There were two ways to take his statement. Maybe it was a declaration of his determination to remain single. If anyone would choose to marry him it would be a life of perpetual anxiety, he seemed to say, so who would choose such a thing?
And on the other hand, he was talking—for the first time ever—of marrying me. I nodded in the darkness, marveling at the thought.
For several weeks our relationship continued as though that night of revelation had never taken place. Then one evening he came to the dorm to pick me up, and I sensed at once that a new distance separated us. Instead of driving we sat in the parking lot, Bob staring out the windshield in heavy silence.
I couldn't know the image that filled his mind, and he wasn't ready to express it to me: a youngster 15-years-old in a locked room, barefoot, faded jeans, a white T-shirt. He was sharp-featured, trimly built, his bare arms wiry with the incipient musculature of an adult. A handsome kid, his expression chronically tight and guarded, with jaws jammed closed on some private rage. Bob, doing rounds to check on his charges, glancing through the 12-by-12-inch wire-reinforced window found this child hanging by his neck from a knotted-towel rope of his own making. He was not dead—not yet—but his eyes were shut against a view he no longer wanted, and his body jerked convulsively in what might have been the last moments of his life.
The image contained an aural accompaniment: Bob's own shout and his co-worker's running footsteps approaching on polished green institutional tile. The keys rattling in the lock, the hoarse orders they shouted to one another as they struggled to lower the child to the floor. The sharp gasp of the child's returning breath and then his whispery sobs.
"I am not going to marry you," Bob finally said. Since that night of the riot at the D-Home, he had not mentioned marriage again. But the word, when he used it now, did not seem out of place between us. We had not left the parking lot, had sat for nearly an hour in silence, gazing out the front window. And I had waited, uncertain of the reason for his reverie, but willing to share the quiet with him. I shifted in my seat and looked at him. The car was dark, but I could make out the outline of his face, lit by the parking lot lights.
"I'm sorry if I've led you on," he said. "I didn't mean for you to feel anything for me—if you do." I nodded, as much to acknowledge the feeling as to cover my confusion. "Well, it stops here," he said.
"Us. This is a solo act from here on out. There are things I've got to do, and I'm not asking anybody to go along with me." He hit at the steering wheel with both palms, pounding his point into place.
"What things?" I asked, but I knew already. That knowing was what had drawn me to him in the first place.
"Kids," he said. "Kids nobody wants. And there's good reasons nobody wants them, too. They're not easy, these kids.
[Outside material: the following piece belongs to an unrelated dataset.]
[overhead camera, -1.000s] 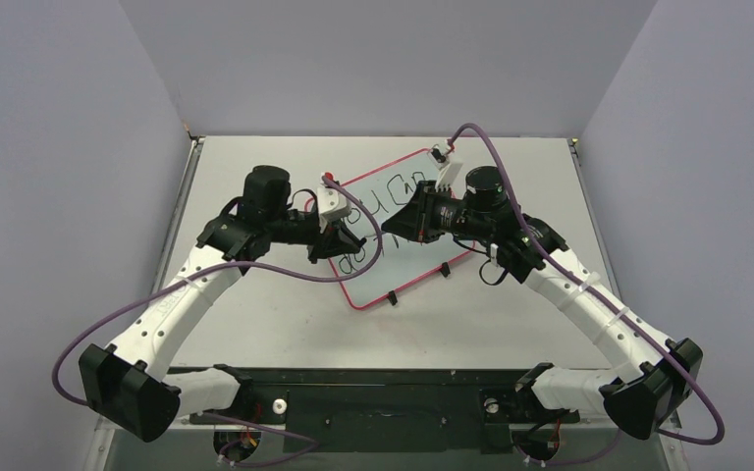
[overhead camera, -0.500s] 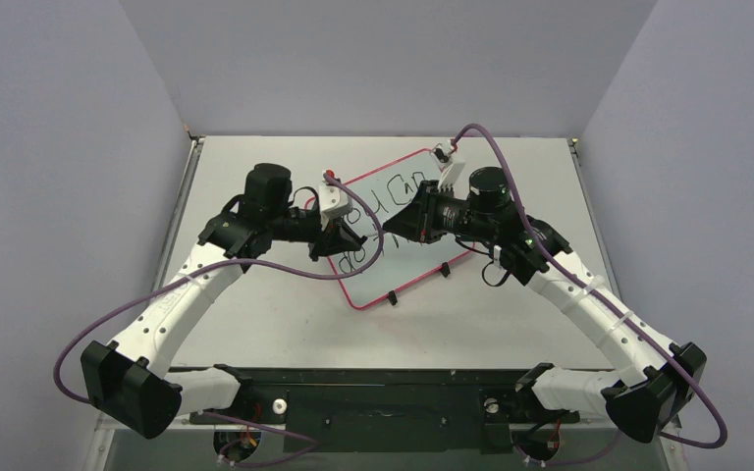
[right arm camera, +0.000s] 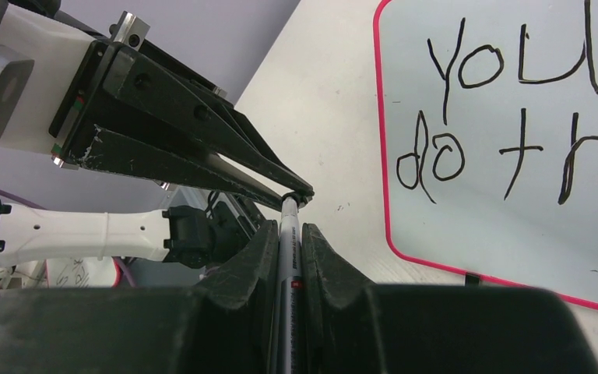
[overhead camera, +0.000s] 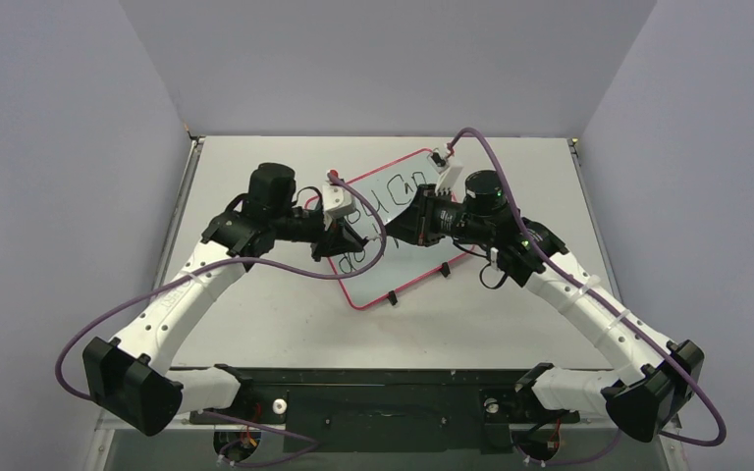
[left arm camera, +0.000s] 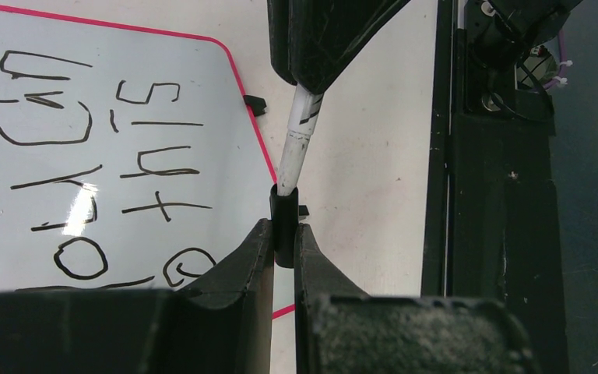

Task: Write a sentence on the whiteboard
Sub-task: Insert the whiteboard marker without the cap into the pen cap.

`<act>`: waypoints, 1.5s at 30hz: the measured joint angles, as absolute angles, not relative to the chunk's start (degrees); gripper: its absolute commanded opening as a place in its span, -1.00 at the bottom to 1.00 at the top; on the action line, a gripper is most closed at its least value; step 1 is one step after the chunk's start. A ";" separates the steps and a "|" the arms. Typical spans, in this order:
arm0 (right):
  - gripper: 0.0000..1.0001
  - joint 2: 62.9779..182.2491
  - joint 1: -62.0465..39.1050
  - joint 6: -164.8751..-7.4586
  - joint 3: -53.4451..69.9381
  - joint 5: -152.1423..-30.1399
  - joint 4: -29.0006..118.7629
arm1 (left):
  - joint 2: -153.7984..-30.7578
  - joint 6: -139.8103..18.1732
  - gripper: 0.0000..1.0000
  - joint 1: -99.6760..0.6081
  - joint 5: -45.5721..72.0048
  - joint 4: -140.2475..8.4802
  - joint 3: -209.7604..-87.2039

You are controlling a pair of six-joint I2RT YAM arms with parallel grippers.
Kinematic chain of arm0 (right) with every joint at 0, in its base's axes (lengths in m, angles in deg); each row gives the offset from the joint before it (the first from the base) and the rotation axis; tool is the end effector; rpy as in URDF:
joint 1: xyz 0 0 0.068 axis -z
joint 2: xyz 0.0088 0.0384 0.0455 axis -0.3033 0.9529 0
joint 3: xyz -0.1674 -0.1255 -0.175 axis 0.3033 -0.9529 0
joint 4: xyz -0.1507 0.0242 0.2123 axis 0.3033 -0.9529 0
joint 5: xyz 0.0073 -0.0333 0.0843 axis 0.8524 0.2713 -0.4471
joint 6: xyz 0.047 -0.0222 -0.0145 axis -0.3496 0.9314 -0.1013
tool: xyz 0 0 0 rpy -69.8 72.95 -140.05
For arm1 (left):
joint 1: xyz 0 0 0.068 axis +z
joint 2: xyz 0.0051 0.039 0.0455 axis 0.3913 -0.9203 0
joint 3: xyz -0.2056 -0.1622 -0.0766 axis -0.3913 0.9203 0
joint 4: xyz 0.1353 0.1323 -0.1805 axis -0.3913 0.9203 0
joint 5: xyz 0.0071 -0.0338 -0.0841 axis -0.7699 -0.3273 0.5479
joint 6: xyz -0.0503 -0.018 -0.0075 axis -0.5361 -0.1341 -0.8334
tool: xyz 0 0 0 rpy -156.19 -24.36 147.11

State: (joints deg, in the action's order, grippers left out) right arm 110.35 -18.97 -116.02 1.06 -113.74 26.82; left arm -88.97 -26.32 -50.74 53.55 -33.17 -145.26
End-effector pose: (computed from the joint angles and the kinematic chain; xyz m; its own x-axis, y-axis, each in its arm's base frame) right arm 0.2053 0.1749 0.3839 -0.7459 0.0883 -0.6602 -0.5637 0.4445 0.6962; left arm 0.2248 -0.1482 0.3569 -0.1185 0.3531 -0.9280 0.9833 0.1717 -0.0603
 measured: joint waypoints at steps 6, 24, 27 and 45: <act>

But I'm going to find some way to hold on to them, and I'm not asking anybody to do that with me."
"How about if you don't ask, but I just volunteer?"
He turned to me then, regarding me curiously, as though he'd only just discovered me there.
"There was this kid today," he finally said. "Fifteen years old, barefoot, locked in this room alone..."
* * *
I wonder now about the gist of the five decades of memories that have crammed into my mind since then. Homeless kids and born-to-us kids; those from war zones on the other side of the earth, and from the homegrown terrors of our own city streets. Kids abandoned because no one expected them to live, or adjudged wards of the state because of the violence done to them by the adults surrounding them. These children share our lives for the rest of their growing-up years, and then they leave, taking their own memories with them. Different memories than mine, even of our most intimate moments together. A different gist.
Maybe that is the deepest beauty of mothering, that sharing of ourselves without imposing. We instigate the creative process of making and storing memories, then let them go, to take shape in our children's minds as something entirely original, winging free, and entirely out of our control.